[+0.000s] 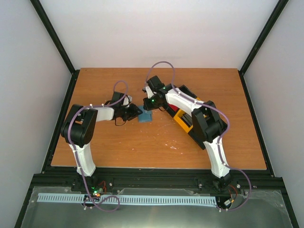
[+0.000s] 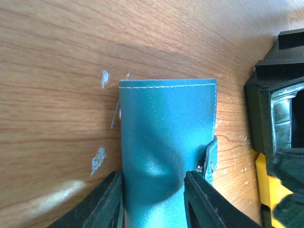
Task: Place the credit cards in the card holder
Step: Close the card holder at the center of the board.
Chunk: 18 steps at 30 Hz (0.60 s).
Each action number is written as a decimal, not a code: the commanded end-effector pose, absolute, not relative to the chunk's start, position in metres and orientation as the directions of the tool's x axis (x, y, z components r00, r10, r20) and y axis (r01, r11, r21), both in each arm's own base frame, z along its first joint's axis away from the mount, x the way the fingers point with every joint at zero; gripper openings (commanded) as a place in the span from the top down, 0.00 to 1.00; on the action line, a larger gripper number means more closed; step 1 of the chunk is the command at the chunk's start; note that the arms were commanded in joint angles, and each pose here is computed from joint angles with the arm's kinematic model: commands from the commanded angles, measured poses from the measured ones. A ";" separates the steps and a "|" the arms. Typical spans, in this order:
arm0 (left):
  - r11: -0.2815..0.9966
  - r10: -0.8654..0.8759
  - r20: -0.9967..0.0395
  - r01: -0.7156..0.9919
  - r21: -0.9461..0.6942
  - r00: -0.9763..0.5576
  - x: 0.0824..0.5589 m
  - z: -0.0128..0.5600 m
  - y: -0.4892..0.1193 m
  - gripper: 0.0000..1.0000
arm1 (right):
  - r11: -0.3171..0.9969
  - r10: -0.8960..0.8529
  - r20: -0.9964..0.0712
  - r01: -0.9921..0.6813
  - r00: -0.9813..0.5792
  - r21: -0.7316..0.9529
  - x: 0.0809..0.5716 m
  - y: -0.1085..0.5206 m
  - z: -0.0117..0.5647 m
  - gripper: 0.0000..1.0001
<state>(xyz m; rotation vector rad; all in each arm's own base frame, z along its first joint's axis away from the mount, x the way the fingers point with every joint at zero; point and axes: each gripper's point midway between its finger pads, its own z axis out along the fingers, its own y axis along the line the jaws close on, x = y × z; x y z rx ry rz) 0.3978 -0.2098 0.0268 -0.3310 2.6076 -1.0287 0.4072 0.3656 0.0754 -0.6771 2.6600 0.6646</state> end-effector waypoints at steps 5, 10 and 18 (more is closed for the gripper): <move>0.784 -0.323 -0.067 -0.227 -0.578 -0.944 0.361 -0.027 -0.196 0.63 | 0.801 -0.340 -0.413 -0.490 -0.845 0.343 0.409 0.355 0.080 0.85; 0.784 -0.323 -0.064 -0.229 -0.577 -0.944 0.360 -0.029 -0.196 0.63 | 0.776 -0.362 -0.365 -0.494 -0.858 0.391 0.400 0.362 0.062 0.87; 0.785 -0.323 -0.062 -0.230 -0.576 -0.944 0.359 -0.030 -0.196 0.63 | 0.774 -0.358 -0.361 -0.490 -0.861 0.401 0.402 0.365 0.056 0.86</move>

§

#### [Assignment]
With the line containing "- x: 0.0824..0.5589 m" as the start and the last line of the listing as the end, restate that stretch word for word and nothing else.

#### [Answer space]
  - x: 0.0824..0.5589 m
  - z: -0.0128..0.5600 m
  - y: -0.4892..0.1193 m
  - gripper: 0.0000..1.0000
arm1 (right):
  - r11: -0.3171..0.9969
  - r10: -0.8960..0.8529
  - r20: -0.9964..0.0712
  - r01: -0.9921..0.6813
  - r00: -0.9813..0.5792
  - r21: -0.7316..0.9529
  - x: 0.0809..0.5716 m
  - y: -0.1085..0.5206 m
  - z: -0.0117..0.5647 m
  - gripper: 0.0000..1.0001
<state>(xyz m; rotation vector rad; all in each arm's own base frame, z along its first joint's axis away from the mount, x the way the fingers point with every joint at zero; point and axes: each gripper's point midway between its finger pads, its own z axis out along the fingers, its own y axis along the line the jaws close on, x = y × z; x y z rx ry rz) 0.3978 -0.2098 0.0268 -0.3310 2.6076 -1.0287 0.4072 0.3656 0.0754 -0.6771 2.6600 0.6646</state> end-effector waypoints at steps 5, 10 and 18 (more is closed for the gripper): <move>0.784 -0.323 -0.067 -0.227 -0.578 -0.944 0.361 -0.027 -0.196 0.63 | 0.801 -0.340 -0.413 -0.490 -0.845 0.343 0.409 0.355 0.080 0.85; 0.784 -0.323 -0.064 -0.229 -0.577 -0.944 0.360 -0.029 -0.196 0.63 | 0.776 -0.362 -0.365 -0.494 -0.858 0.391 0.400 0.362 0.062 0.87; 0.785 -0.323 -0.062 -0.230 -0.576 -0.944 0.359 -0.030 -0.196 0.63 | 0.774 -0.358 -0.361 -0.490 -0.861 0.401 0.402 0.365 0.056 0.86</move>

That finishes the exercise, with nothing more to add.